> _Your goal_
An exact copy of the entries is needed, with every line included.

··········

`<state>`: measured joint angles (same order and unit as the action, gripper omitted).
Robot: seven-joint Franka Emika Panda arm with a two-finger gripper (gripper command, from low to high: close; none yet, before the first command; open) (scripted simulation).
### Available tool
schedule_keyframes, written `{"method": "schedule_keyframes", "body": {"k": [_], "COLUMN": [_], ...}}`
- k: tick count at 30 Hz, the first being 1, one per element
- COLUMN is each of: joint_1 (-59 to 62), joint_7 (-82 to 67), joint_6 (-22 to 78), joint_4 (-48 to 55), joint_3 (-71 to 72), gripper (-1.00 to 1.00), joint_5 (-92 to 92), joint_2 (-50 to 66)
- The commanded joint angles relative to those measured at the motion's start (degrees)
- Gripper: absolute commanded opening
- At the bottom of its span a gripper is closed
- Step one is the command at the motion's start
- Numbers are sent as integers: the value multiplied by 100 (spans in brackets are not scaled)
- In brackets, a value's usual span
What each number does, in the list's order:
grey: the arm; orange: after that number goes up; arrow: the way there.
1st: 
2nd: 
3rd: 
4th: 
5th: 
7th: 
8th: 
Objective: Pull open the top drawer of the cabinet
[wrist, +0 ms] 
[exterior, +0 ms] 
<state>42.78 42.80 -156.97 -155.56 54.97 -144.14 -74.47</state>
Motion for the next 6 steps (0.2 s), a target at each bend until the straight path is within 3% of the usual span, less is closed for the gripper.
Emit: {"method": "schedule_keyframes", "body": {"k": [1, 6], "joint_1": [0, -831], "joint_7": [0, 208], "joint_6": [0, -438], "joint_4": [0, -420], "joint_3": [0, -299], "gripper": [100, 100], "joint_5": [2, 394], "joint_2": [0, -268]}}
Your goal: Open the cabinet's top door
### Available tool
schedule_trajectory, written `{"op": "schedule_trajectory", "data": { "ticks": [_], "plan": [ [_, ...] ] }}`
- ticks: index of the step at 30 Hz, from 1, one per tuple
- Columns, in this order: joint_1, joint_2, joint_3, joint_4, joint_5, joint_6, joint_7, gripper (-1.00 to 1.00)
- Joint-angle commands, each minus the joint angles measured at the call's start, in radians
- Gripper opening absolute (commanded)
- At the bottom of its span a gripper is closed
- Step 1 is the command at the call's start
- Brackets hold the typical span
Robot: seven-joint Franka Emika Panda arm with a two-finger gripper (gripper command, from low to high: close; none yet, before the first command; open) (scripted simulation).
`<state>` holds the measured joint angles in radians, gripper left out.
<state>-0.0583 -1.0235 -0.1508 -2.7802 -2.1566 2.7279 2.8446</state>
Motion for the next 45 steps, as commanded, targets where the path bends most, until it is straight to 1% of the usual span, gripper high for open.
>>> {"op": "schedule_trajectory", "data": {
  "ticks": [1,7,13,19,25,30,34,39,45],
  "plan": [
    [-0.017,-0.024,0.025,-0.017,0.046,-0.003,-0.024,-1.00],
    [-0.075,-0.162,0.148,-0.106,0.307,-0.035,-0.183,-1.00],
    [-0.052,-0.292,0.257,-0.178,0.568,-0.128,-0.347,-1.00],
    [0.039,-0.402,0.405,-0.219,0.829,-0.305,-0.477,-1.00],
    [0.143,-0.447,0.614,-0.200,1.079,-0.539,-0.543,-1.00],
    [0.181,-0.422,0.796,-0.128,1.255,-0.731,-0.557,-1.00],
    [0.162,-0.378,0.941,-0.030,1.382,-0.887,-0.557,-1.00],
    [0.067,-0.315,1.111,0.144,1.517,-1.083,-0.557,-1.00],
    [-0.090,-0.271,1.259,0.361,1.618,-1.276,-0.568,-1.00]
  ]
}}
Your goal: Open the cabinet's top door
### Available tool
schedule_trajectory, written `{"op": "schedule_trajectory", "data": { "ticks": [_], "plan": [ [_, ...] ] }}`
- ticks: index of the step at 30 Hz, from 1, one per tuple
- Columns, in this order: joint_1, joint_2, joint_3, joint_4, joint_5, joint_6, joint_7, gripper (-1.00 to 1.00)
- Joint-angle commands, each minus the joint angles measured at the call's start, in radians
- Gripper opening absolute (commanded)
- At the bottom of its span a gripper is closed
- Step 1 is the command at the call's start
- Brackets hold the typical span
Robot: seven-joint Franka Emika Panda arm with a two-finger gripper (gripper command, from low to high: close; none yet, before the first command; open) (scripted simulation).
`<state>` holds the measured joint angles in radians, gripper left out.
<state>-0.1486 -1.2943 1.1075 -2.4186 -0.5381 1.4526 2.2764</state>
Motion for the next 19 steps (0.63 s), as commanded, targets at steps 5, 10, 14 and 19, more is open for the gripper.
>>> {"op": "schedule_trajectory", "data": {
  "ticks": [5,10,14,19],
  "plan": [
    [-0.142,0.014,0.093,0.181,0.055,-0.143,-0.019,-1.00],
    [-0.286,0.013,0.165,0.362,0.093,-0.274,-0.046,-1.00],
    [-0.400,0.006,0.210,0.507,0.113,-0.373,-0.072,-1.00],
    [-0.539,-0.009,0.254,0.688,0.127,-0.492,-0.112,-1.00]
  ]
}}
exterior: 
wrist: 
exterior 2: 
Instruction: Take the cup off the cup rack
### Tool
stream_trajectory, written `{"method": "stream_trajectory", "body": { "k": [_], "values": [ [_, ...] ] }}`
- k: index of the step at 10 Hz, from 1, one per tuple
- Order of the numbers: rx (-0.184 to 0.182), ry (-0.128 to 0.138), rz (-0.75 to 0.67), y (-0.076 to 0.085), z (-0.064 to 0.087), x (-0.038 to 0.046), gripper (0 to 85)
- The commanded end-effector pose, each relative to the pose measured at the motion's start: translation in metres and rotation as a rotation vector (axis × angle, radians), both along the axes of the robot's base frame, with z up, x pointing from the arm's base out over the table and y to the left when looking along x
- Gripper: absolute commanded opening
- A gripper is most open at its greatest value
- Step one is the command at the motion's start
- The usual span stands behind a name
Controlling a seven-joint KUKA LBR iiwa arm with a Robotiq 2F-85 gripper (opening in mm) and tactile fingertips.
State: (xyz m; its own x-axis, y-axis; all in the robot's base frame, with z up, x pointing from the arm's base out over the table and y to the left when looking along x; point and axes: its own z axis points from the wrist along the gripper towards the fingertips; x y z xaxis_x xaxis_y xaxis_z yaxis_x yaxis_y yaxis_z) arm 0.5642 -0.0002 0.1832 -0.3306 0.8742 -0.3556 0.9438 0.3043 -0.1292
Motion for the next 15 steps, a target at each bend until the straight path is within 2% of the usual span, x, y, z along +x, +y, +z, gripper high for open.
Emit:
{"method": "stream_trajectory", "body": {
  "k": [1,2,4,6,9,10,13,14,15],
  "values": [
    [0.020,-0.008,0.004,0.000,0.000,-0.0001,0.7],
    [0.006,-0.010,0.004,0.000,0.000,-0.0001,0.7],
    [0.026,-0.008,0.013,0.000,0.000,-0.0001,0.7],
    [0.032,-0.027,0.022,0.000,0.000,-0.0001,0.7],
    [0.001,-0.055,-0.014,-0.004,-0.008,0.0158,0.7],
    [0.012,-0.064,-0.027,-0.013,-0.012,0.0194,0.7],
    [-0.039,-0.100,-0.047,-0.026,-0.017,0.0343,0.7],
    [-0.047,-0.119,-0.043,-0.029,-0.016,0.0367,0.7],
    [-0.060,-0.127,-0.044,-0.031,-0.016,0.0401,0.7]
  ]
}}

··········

> _Task output_
`<state>`: measured joint angles (same order and unit as the action, gripper omitted).
Robot: seven-joint Franka Emika Panda arm with a two-finger gripper (gripper command, from low to high: close; none yet, before the first command; open) (scripted simulation).
### Available tool
schedule_keyframes, written `{"method": "schedule_keyframes", "body": {"k": [_], "COLUMN": [_], ...}}`
- k: tick count at 30 Hz, the first being 1, one per element
- COLUMN is each of: joint_1 (-59 to 62), joint_7 (-82 to 67), joint_6 (-22 to 78), joint_4 (-48 to 55), joint_3 (-71 to 72), gripper (-1.00 to 1.00), joint_5 (-92 to 92), joint_2 (-50 to 66)
- The commanded joint angles relative to those measured at the motion's start (degrees)
- Gripper: absolute commanded opening
- At the bottom of its span a gripper is closed
- Step one is the command at the motion's start
- Numbers are sent as integers: the value multiplied by 100 (spans in brackets are not scaled)
- In brackets, a value's usual span
What each number does, in the list's order:
grey: the arm; orange: after that number goes up; arrow: the way there.
1st: 
2nd: 
3rd: 
4th: 
5th: 
7th: 
8th: 
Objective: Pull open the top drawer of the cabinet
[wrist, +0 ms] 
[exterior, +0 ms] 
<state>42.78 42.80 -156.97 -155.56 54.97 -144.14 -74.47</state>
Motion for the next 6 steps (0.2 s), a target at each bend until the straight path is within 3% of the usual span, less is closed for the gripper.
Emit: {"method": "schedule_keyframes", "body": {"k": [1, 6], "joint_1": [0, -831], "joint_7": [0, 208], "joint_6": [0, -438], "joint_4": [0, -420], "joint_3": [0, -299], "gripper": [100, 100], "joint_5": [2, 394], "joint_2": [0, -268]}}
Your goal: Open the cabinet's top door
### Available tool
schedule_trajectory, written `{"op": "schedule_trajectory", "data": { "ticks": [_], "plan": [ [_, ...] ] }}`
- ticks: index of the step at 30 Hz, from 1, one per tuple
- Columns, in this order: joint_1, joint_2, joint_3, joint_4, joint_5, joint_6, joint_7, gripper (-1.00 to 1.00)
- Joint-angle commands, each minus the joint angles measured at the call's start, in radians
- Gripper opening absolute (commanded)
- At the bottom of its span a gripper is closed
- Step 1 is the command at the call's start
- Brackets hold the typical span
Robot: seven-joint Franka Emika Panda arm with a two-finger gripper (gripper command, from low to high: close; none yet, before the first command; open) (scripted simulation).
`<state>` holds the measured joint angles in radians, gripper left out.
<state>-0.0583 -1.0235 -0.1508 -2.7802 -2.1566 2.7279 2.8446</state>
Motion for the next 45 steps, as commanded, targets where the path bends most, until it is straight to 1% of the usual span, gripper high for open.
>>> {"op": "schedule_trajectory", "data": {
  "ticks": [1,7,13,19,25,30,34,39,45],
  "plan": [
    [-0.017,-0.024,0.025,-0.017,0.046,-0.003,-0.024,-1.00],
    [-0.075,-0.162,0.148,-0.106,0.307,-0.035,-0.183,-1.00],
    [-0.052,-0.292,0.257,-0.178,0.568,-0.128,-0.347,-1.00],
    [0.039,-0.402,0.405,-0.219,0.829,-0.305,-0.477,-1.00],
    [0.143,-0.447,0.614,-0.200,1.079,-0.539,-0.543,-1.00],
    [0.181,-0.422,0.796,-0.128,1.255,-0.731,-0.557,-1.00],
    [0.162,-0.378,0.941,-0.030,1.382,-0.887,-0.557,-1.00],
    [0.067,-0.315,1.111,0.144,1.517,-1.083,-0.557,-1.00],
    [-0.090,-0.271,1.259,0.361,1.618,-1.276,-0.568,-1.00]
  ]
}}
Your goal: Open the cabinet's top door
### Available tool
schedule_trajectory, written `{"op": "schedule_trajectory", "data": { "ticks": [_], "plan": [ [_, ...] ] }}`
- ticks: index of the step at 30 Hz, from 1, one per tuple
- Columns, in this order: joint_1, joint_2, joint_3, joint_4, joint_5, joint_6, joint_7, gripper (-1.00 to 1.00)
- Joint-angle commands, each minus the joint angles measured at the call's start, in radians
- Gripper opening absolute (commanded)
- At the bottom of its span a gripper is closed
- Step 1 is the command at the call's start
- Brackets hold the typical span
Robot: seven-joint Franka Emika Panda arm with a two-finger gripper (gripper command, from low to high: close; none yet, before the first command; open) (scripted simulation).
`<state>` holds the measured joint angles in radians, gripper left out.
<state>-0.1486 -1.2943 1.1075 -2.4186 -0.5381 1.4526 2.2764</state>
Motion for the next 19 steps (0.63 s), as commanded, targets at steps 5, 10, 14 and 19, more is open for the gripper.
>>> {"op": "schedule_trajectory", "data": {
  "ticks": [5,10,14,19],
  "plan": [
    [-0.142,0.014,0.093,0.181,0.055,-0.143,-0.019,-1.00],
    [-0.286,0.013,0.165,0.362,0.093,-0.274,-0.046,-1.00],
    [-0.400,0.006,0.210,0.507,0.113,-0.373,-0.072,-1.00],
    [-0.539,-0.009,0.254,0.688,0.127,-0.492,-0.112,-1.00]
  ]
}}
exterior: 
wrist: 
exterior 2: 
Instruction: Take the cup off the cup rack
### Tool
stream_trajectory, written `{"method": "stream_trajectory", "body": { "k": [_], "values": [ [_, ...] ] }}`
- k: index of the step at 10 Hz, from 1, one per tuple
- Order of the numbers: rx (-0.184 to 0.182), ry (-0.128 to 0.138), rz (-0.75 to 0.67), y (-0.076 to 0.085), z (-0.064 to 0.087), x (-0.038 to 0.046), gripper (0 to 85)
- The commanded end-effector pose, each relative to the pose measured at the motion's start: translation in metres and rotation as a rotation vector (axis × angle, radians), both along the axes of the robot's base frame, with z up, x pointing from the arm's base out over the table and y to the left when looking along x
- Gripper: absolute commanded opening
- A gripper is most open at its greatest value
- Step one is the command at the motion's start
- The usual span stands behind a name
Controlling a seven-joint KUKA LBR iiwa arm with a Robotiq 2F-85 gripper (opening in mm) and tactile fingertips.
State: (xyz m; its own x-axis, y-axis; all in the robot's base frame, with z up, x pointing from the arm's base out over the table and y to the left when looking along x; point and axes: its own z axis points from the wrist along the gripper towards the fingertips; x y z xaxis_x xaxis_y xaxis_z yaxis_x yaxis_y yaxis_z) arm 0.5642 -0.0002 0.1832 -0.3306 0.8742 -0.3556 0.9438 0.3043 -0.1292
Motion for the next 15 steps, a target at each bend until the straight path is within 2% of the usual span, x, y, z along +x, +y, +z, gripper high for open.
Emit:
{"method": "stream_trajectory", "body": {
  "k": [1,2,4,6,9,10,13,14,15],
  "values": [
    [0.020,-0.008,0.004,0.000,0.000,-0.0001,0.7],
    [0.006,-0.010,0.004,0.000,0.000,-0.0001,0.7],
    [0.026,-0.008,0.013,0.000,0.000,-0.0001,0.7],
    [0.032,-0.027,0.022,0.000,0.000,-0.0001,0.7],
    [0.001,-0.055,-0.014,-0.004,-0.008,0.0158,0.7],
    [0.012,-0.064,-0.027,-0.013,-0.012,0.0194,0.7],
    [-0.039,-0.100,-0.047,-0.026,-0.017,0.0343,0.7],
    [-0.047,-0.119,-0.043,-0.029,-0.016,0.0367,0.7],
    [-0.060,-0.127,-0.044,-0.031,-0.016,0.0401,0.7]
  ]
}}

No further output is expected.